→ Information supplied
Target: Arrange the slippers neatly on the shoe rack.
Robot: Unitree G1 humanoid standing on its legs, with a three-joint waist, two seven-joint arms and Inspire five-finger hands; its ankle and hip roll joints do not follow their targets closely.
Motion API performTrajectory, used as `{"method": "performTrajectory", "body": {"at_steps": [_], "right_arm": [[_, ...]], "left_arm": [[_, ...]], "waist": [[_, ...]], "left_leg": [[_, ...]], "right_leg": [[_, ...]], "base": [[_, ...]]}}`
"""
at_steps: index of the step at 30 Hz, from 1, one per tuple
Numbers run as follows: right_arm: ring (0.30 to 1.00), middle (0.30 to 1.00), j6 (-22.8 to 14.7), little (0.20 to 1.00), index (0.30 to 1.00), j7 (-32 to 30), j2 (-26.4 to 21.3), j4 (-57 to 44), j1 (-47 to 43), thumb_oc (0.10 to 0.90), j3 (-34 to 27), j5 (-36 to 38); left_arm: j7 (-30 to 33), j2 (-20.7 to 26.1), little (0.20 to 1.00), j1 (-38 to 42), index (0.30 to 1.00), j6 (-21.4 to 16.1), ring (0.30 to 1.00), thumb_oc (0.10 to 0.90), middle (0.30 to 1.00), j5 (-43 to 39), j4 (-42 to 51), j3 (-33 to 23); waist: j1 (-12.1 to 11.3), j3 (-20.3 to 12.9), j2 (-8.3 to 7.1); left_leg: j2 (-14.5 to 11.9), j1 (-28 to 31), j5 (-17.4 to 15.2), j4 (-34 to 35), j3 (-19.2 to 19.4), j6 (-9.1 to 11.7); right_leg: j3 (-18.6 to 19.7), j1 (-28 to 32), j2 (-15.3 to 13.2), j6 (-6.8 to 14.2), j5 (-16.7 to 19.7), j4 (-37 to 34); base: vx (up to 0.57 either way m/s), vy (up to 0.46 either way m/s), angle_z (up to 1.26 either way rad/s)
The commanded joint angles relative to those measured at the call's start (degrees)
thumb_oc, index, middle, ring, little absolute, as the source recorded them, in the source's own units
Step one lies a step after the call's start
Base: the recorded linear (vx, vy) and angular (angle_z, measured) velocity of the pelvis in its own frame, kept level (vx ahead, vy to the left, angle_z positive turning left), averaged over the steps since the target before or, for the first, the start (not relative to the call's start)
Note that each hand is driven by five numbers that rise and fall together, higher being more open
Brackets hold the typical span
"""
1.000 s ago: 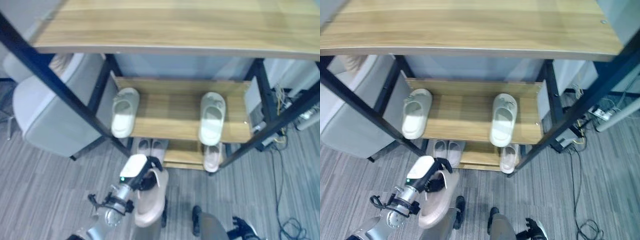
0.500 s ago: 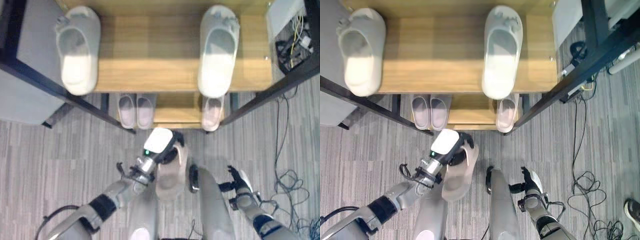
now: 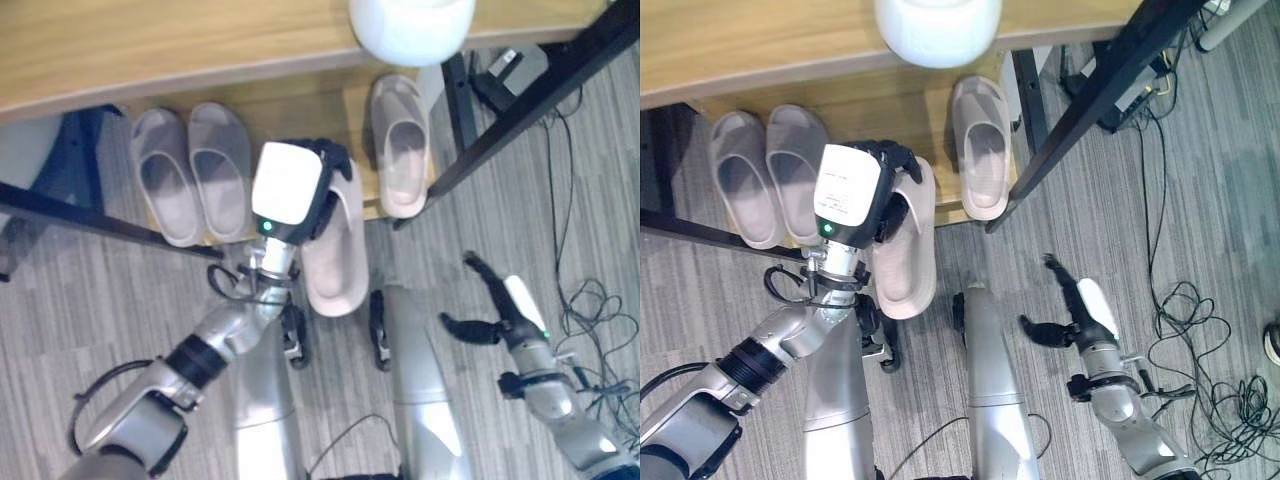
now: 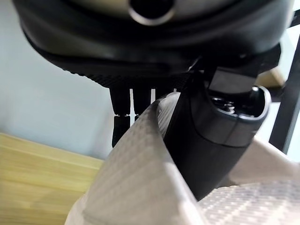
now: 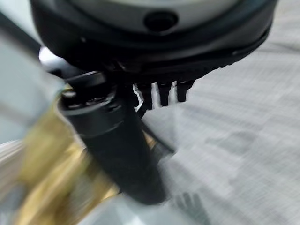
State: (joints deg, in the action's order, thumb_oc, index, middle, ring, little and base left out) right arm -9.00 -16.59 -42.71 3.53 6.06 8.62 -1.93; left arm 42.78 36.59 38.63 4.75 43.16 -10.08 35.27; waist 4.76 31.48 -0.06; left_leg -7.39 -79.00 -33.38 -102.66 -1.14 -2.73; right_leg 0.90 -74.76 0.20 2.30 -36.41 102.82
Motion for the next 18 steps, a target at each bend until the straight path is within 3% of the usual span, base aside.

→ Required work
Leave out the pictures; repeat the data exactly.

→ Exercise response
Target: Arrange the slippers neatly on the shoe rack.
Robot: Unitree G1 humanoid standing on its legs, with a three-joint waist, two seven-joint arms and Inspire five-finger hands; its ankle and hip roll joints do not follow their targets closely.
Motion API performTrajectory, used as `{"method": "performTrajectory", "body": {"at_steps": [_], "right_arm": [[_, ...]], "left_arm": [[_, ...]], "waist": [[_, ...]], "left_leg": [[_, ...]], "right_leg": [[_, ...]], "base": [[_, ...]]}}`
"""
at_steps: index of the step at 30 Hz, from 1, one per tuple
Numbers run as follows: right_arm: ring (0.30 to 1.00), middle (0.30 to 1.00), j6 (-22.8 to 14.7), little (0.20 to 1.00), index (0.30 to 1.00), j7 (-32 to 30), j2 (-26.4 to 21.3), j4 (-57 to 44), j1 (-47 to 43), thumb_oc (0.10 to 0.90), j3 (-34 to 27), j5 (-36 to 38); left_arm: j7 (-30 to 33), j2 (-20.7 to 26.1), little (0.20 to 1.00), j1 (-38 to 42), index (0.30 to 1.00), j6 (-21.4 to 16.1), ring (0.30 to 1.00), thumb_oc (0.10 to 0.90), middle (0.30 to 1.00), j5 (-43 to 39), j4 (-42 to 51), j3 (-33 to 23); waist: j1 (-12.1 to 11.3), j3 (-20.3 to 12.9), j2 (-8.3 to 7.1); left_leg: j2 (-14.5 to 11.9), j1 (-28 to 31), j5 (-17.4 to 15.2), j4 (-34 to 35), j3 (-19.2 to 19.4), j6 (-9.1 to 11.7); right_leg: j3 (-18.6 to 19.7), j1 (-28 to 32), j2 (-15.3 to 13.2), j6 (-6.8 to 14.2), j5 (-16.7 to 19.7), j4 (-37 to 34); base: vx (up to 0.57 either way m/s), vy (up to 0.46 either way m/s), angle_z (up to 1.26 either way rad/s)
The commanded joint angles relative to those measured at the call's start (degrees)
thumb_oc, index, middle, ring, little absolute, as the source recorded them, in the source's own units
Step one lies a step after the call's start
Base: the recorded linear (vx, vy) and angular (angle_z, measured) velocity of the pelvis in its own frame, kept level (vx ahead, vy to the left, angle_z positive turning left), averaged over the steps since the target before or, for the first, the start (not relative to the call's start)
Note that each hand is driven by five numbers that rise and fall together, higher being more open
Brackets hold the typical span
"""
1.000 s ago: 
0.500 s ago: 
now: 
now: 
now: 
State: (joints deg, in the action's order, thumb_oc, index, middle, ring, little and base left out) right arm -9.00 -16.59 -42.71 3.53 6.06 8.62 -1.93; left arm 42.78 36.59 38.63 4.75 43.16 -10.08 35.27; waist 4.76 31.48 -0.06; left_leg -7.39 -79.00 -33.38 -102.66 -1.14 -2.73; right_leg 0.90 -74.76 0.20 2.30 -36.41 102.82
Motion for the next 18 steps, a target at each bend until the straight path is within 3% of the usual span, base aside.

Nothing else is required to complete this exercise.